Inadequate Lymphatic Drainage
• Keep the extremity elevated on pillows.
• If the edema is marked, the arm should be elevated but not
in adduction (this position may constrict the axilla).
• The elbow should be higher than the shoulder.
• The hand should be higher than the elbow.
• Measure blood pressure in the unaffected arm.
• Do not give injections or start IV fluids in the affected arm.

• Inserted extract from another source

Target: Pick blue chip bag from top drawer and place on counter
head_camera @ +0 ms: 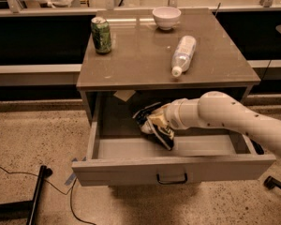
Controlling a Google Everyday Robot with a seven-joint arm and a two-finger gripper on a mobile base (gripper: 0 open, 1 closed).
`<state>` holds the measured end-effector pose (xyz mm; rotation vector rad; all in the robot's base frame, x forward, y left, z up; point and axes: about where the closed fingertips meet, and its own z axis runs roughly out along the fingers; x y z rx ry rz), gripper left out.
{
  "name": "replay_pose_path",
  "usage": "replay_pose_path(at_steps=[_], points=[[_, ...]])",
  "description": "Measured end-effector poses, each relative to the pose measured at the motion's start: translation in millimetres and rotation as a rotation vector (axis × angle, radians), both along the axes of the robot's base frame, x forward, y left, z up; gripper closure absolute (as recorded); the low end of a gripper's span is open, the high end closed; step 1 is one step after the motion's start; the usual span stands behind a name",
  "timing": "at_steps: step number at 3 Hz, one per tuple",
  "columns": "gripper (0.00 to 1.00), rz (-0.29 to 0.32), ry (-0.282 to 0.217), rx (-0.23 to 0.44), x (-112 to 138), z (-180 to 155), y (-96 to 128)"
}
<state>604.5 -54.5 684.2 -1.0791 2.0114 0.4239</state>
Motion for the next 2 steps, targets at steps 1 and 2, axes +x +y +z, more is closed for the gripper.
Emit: replay_pose_path(at_steps=[1,2], points=[[1.00,0.031,-0.133,0.035,-15,46,-11],[1.00,0.104,-0.279,0.051,-45,104,-12]])
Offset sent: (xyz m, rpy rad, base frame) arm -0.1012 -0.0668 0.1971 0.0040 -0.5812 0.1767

• Protect the affected limb from injury.
• Teach the client to avoid using strong detergents, carrying
heavy bags, holding cigarettes, injuring cuticles or hangnails,
reaching into hot ovens, wearing jewelry or a wristwatch, or
using Ace bandages.
• Advise the client to apply lanolin or a similar cream, often
daily, to prevent dry, flaky skin.
• Encourage the client to wear a Medic-Alert tag engraved with
Caution: lymphedema arm—no tests/no needle injections.
• Caution the client to visit a physician if the arm becomes red,
swollen, or unusually hard.
• After a mastectomy, encourage range-of-motion (ROM) exercises
and use of the affected arm to facilitate development of a
collateral lymphatic drainage system (explain that lymphedema
often decreases within 1 month, but that the client should
continue massaging, exercising, and elevating the arm for 3 to
4 months after surgery).
Immobility/Neurologic Deficit
• Plan passive or active ROM exercises for all extremities every
4 hours, including dorsiflexion of the foot to massage veins.

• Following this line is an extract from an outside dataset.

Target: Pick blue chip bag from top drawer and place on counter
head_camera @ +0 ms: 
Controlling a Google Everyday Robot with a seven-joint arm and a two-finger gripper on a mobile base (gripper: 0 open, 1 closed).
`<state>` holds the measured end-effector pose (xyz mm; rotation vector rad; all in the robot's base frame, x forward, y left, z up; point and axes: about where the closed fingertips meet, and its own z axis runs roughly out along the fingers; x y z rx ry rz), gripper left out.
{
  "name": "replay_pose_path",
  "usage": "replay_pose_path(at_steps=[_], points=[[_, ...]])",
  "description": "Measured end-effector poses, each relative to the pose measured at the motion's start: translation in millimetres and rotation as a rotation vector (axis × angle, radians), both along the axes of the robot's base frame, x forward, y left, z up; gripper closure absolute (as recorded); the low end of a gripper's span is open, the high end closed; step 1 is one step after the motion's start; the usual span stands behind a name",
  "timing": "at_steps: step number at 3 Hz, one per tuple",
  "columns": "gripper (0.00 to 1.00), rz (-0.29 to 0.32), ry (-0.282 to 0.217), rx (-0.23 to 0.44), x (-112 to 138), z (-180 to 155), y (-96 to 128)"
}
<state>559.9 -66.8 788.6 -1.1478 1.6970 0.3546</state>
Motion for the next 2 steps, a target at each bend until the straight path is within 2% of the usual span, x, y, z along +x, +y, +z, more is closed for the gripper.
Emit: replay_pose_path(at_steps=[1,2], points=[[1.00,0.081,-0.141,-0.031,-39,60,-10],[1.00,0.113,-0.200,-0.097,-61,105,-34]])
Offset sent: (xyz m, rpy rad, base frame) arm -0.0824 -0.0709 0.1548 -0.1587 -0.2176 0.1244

• Change the client’s position at least every 2 hours, using the
four positions (left side, right side, back, abdomen) if not
contraindicated
(see Impaired Skin Integrity).
• If the client must remain in high Fowler’s position, assess for
edema of buttocks and sacral area; help the client shift body
weight every 2 hours to prevent pressure on edematous tissue.
Protect Edematous Skin From Injury
• Inspect skin for redness and blanching.
• Reduce pressure on skin areas; pad chairs; use knee-high stockings
and footstools.
• Prevent dry skin.
• Use soap sparingly.
• Rinse off soap completely.
• Use a lotion to moisten skin.
• See Impaired Skin Integrity for additional information about
preventing injury.
Initiate Health Teaching and Referrals, as Indicated
• Give clear verbal and written instructions for all medications:
what, when, how often, why, side effects; pay special attention
to drugs that directly influence fluid balance (e.g., diuretics,
steroids).
• Write down instructions for diet, activity, and use of Ace bandages,
stockings, and so forth.
• Have the client demonstrate the instructions.
• With severe fluctuations in edema, have the client weigh himself
or herself every morning and before bedtime daily; instruct
the client to keep a written record of weights. For less severe
illness, the client may need to weigh him or herself only once
daily and record the weight.
• Caution the client to call a physician for excessive edema/
weight gain (greater than 2 lb/day) or increased shortness of
breath at night or upon exertion. Explain that these signs may
indicate early heart problems and may require medication to
prevent them from worsening.
• Consider home care or visiting nurses referral to follow at
home.
• Provide literature concerning low-salt diets; consult with a
dietitian if necessary.
Maternal Interventions
• Explain the cause of edema of ankles and fingers.
• Advise the client to limit salt intake moderately (e.g., eliminate
processed meats, chips) and to maintain water intake of 8 to
10 glasses daily unless contraindicated.
• Consult with an advanced practice nurse or physician if client
has elevated blood pressure, proteinuria, facial puffiness, sacral
or pitting edema, or weight gain of more than 2 lb in 1 week.
• Advise the client to avoid reclining on her back, sitting for
prolonged periods without elevating feet, or standing for
prolonged
periods (Davis, 1996).
• Instruct the client to lie on the left side for short periods
several
times a day and to take a warm tub bath daily.